Archive for November 25th, 2013

The Monarchs are in trouble

November 25, 2013 @ 4:14 pm | Filed under: ,

First Monarch sighting, 2011

I’ve been blogging about Monarch butterflies practically from the moment this blog began. I’ve been growing milkweed, the only host plant for monarch caterpillars, in our yard for over a decade—first in Crozet, Virginia, and then here in San Diego after our move seven years ago. When you leave a comment on this blog, if you don’t happen to have a WordPress avatar set up, the default avatar is a picture of milkweed from my garden. I made a very dopey video, once, showing some of our butterfly plants, and was lucky enough to catch a Monarch in the act of laying an egg on the underside of a leaf. We’ve been a family wrapped up in bees and butterflies for a very long time.

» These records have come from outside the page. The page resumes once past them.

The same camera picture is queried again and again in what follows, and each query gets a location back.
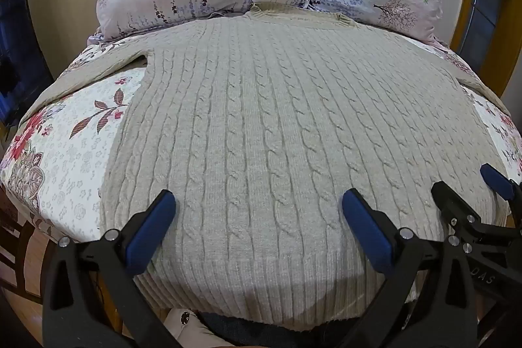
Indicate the dark wooden chair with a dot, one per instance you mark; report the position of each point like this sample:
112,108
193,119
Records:
16,246

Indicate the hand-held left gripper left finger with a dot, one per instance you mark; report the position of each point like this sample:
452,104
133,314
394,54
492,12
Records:
151,225

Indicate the person's white shirt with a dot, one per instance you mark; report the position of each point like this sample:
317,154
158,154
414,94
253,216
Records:
191,327

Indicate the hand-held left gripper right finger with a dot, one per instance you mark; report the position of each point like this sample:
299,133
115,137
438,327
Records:
366,225

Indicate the white floral bed sheet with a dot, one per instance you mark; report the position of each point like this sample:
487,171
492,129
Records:
69,172

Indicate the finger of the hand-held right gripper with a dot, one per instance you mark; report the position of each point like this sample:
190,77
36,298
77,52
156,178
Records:
446,201
495,181

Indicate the person's dark trousers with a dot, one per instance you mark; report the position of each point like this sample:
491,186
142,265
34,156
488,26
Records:
269,338

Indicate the dark screen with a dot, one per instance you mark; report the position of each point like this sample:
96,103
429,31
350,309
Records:
22,46

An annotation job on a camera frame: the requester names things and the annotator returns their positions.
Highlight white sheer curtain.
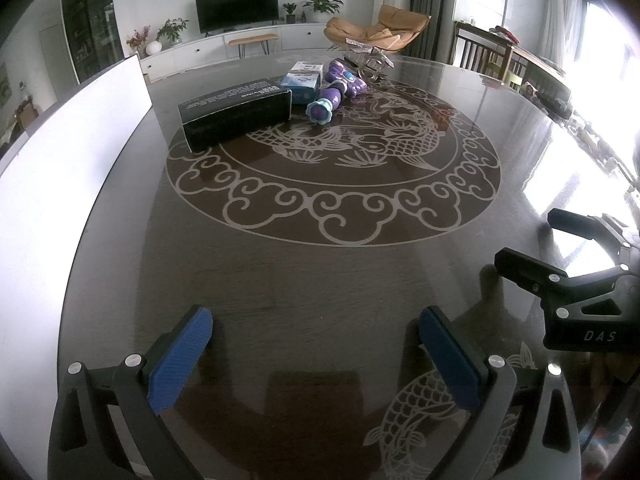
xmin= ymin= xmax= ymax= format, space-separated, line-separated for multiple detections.
xmin=542 ymin=0 xmax=591 ymax=63

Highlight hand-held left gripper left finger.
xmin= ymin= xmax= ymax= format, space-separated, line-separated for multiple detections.
xmin=47 ymin=304 xmax=215 ymax=480

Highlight dark wooden chair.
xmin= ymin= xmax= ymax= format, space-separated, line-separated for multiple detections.
xmin=452 ymin=20 xmax=516 ymax=83

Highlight crumpled silver foil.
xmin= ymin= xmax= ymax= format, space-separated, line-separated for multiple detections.
xmin=345 ymin=37 xmax=396 ymax=68

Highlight bushy green potted plant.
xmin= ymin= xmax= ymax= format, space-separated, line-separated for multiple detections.
xmin=156 ymin=17 xmax=190 ymax=46

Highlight white television cabinet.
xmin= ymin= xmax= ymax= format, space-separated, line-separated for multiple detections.
xmin=137 ymin=22 xmax=341 ymax=81

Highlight dark patterned desktop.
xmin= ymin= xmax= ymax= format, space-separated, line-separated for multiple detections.
xmin=57 ymin=47 xmax=640 ymax=480

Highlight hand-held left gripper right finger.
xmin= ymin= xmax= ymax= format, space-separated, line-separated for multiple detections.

We had a fair number of caterpillars last year, enough to eat our five plants to the ground. But this year may be different.

This year, the giant Monarch migration that takes place in the mountains of Mexico has been, well, not exactly giant.

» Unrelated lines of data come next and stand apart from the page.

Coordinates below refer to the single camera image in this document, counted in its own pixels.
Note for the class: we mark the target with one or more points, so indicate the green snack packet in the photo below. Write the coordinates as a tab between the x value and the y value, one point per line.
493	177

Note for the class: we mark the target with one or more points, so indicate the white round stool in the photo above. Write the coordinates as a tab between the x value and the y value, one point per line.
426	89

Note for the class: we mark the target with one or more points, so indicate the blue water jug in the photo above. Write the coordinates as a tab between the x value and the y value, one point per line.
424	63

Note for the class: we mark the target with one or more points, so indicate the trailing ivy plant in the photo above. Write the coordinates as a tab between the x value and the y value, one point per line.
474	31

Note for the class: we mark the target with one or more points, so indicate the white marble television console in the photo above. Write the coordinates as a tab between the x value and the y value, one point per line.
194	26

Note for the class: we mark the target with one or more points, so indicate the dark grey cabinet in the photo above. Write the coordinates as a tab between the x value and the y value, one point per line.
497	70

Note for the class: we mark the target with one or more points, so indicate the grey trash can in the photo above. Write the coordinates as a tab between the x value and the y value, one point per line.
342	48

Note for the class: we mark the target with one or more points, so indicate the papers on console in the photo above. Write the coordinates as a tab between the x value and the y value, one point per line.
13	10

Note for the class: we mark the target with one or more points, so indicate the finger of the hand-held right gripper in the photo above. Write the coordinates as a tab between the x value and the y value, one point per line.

…for the first time in memory, the monarch butterflies didn’t come, at least not on the Day of the Dead. They began to straggle in a week later than usual, in record-low numbers. Last year’s low of 60 million now seems great compared with the fewer than three million that have shown up so far this year. Some experts fear that the spectacular migration could be near collapse.

The reasons aren’t a mystery:

A big part of it is the way the United States farms. As the price of corn has soared in recent years, driven by federal subsidies for biofuels, farmers have expanded their fields. That has meant plowing every scrap of earth that can grow a corn plant, including millions of acres of land once reserved in a federal program for conservation purposes.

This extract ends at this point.